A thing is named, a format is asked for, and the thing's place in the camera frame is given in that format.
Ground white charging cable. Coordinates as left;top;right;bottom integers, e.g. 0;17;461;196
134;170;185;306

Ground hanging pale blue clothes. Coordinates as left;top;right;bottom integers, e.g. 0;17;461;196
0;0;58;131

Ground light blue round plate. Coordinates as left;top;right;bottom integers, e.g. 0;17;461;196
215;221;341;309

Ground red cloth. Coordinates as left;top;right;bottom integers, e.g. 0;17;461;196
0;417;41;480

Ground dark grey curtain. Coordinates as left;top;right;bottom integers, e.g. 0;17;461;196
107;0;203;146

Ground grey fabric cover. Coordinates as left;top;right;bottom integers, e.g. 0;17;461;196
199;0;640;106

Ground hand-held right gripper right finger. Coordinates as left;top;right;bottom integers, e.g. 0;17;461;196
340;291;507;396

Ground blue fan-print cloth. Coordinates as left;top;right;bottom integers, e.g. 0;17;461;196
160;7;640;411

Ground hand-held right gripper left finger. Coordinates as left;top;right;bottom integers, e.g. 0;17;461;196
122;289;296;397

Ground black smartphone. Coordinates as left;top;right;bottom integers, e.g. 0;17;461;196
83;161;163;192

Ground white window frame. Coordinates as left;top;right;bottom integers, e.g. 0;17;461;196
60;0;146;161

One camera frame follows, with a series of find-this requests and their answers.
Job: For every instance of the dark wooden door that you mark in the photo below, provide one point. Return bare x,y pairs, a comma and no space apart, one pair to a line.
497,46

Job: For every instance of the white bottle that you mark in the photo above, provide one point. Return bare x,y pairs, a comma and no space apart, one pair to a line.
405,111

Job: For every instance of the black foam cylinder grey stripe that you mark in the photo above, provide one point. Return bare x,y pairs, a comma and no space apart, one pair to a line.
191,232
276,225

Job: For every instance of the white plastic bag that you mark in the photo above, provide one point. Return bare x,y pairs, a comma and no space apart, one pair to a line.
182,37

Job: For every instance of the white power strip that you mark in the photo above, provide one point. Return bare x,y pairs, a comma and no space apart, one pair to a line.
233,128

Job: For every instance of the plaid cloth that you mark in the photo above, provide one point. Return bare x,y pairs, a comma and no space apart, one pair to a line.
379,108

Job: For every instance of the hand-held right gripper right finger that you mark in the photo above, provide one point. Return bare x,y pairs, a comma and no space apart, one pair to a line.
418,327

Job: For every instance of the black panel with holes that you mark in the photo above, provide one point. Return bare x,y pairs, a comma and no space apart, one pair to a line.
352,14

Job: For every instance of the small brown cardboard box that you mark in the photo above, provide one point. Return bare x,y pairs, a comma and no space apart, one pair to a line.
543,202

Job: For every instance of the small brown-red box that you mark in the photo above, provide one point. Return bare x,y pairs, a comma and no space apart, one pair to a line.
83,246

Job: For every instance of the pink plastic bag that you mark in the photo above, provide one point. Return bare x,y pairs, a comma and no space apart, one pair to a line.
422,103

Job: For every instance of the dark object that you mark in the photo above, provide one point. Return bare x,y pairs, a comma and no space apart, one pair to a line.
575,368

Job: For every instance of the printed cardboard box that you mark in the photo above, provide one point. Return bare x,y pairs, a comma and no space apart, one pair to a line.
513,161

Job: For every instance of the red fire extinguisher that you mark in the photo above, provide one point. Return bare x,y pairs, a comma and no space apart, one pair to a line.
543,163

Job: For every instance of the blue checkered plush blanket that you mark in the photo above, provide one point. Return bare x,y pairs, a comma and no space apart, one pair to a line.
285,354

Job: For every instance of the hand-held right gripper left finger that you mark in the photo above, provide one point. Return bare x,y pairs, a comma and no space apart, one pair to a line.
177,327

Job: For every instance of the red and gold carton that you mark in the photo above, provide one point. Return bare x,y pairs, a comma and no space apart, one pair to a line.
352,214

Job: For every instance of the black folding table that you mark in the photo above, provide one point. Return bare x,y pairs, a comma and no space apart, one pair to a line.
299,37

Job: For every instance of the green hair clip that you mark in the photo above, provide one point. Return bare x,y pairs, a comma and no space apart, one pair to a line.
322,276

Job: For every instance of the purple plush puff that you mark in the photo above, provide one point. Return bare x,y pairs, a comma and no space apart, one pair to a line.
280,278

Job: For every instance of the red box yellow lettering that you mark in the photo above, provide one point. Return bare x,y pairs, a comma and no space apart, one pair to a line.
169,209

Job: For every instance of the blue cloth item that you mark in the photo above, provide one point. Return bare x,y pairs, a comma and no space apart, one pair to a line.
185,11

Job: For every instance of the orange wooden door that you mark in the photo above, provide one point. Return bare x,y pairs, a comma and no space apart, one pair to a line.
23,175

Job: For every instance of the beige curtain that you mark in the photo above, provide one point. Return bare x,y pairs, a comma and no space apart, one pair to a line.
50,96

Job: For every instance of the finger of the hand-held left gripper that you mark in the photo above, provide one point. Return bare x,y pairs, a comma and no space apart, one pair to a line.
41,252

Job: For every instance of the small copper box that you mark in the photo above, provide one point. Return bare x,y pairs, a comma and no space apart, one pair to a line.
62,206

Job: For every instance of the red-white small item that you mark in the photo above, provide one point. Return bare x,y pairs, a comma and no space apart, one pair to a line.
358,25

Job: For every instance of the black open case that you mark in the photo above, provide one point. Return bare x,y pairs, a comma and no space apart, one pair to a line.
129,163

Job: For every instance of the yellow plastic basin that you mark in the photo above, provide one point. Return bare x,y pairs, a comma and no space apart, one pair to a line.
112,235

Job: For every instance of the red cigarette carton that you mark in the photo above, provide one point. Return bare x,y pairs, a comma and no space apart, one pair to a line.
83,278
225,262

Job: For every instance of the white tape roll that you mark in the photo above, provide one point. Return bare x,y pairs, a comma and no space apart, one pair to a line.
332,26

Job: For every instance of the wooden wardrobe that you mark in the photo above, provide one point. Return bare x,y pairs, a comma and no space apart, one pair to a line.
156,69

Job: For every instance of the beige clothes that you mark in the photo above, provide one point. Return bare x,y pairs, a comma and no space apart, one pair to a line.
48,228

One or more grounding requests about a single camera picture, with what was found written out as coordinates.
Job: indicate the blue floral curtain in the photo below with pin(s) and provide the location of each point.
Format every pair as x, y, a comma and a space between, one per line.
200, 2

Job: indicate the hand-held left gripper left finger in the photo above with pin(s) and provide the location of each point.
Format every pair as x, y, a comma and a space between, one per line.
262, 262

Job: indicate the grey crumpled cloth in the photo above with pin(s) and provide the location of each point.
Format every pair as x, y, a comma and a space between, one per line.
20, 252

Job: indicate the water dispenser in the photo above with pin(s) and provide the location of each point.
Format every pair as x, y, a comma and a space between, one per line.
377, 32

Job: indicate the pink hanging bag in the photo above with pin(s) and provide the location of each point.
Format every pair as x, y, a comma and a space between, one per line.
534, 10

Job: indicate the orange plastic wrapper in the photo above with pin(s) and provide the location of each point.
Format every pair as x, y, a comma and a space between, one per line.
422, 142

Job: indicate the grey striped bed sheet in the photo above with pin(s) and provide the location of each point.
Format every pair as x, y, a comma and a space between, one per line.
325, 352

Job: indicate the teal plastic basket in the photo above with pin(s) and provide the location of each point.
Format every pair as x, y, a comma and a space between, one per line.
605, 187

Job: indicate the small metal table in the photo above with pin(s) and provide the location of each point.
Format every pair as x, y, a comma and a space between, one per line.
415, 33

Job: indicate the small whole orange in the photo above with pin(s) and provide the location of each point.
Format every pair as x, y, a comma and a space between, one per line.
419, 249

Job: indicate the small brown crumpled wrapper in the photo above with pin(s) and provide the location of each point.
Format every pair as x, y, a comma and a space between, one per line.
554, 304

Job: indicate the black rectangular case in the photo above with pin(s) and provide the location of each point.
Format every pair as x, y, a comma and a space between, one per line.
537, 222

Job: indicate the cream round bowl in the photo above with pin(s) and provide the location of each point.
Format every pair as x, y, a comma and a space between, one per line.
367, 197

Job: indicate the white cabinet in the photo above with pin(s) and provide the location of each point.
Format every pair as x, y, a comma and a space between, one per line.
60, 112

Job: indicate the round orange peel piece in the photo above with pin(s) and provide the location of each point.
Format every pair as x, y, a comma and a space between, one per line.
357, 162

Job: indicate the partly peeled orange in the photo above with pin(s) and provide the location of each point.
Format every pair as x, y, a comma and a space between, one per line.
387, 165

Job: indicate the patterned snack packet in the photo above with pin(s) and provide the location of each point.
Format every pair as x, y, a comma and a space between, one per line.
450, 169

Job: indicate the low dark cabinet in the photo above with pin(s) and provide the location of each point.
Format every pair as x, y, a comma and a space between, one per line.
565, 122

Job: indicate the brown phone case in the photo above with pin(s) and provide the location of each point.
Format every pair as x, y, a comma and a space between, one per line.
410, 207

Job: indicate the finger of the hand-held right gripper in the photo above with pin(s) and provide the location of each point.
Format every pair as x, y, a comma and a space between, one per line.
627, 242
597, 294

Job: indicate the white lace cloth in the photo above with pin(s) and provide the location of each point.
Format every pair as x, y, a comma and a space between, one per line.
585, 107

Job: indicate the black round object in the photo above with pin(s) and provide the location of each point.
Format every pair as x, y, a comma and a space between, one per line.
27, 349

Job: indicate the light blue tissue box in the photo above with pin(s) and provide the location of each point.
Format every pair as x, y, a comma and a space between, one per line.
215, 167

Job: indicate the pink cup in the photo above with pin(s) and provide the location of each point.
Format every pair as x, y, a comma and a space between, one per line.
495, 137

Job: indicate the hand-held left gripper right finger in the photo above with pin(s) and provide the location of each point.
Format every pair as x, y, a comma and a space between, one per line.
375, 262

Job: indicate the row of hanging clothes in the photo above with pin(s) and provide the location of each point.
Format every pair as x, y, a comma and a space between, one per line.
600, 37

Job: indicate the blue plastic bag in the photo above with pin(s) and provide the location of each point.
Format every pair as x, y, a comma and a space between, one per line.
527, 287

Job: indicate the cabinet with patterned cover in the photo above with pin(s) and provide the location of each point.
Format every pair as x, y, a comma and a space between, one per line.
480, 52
● ● ● ● ●
- Activity:
Copy every line in the data above that has the string "crumpled" in it.

- Exercise answer:
Job: indicate the grey crumpled cloth in the photo above with pin(s) and provide the location of each point.
Job: indicate the small brown crumpled wrapper in the photo above with pin(s) and provide the location of each point.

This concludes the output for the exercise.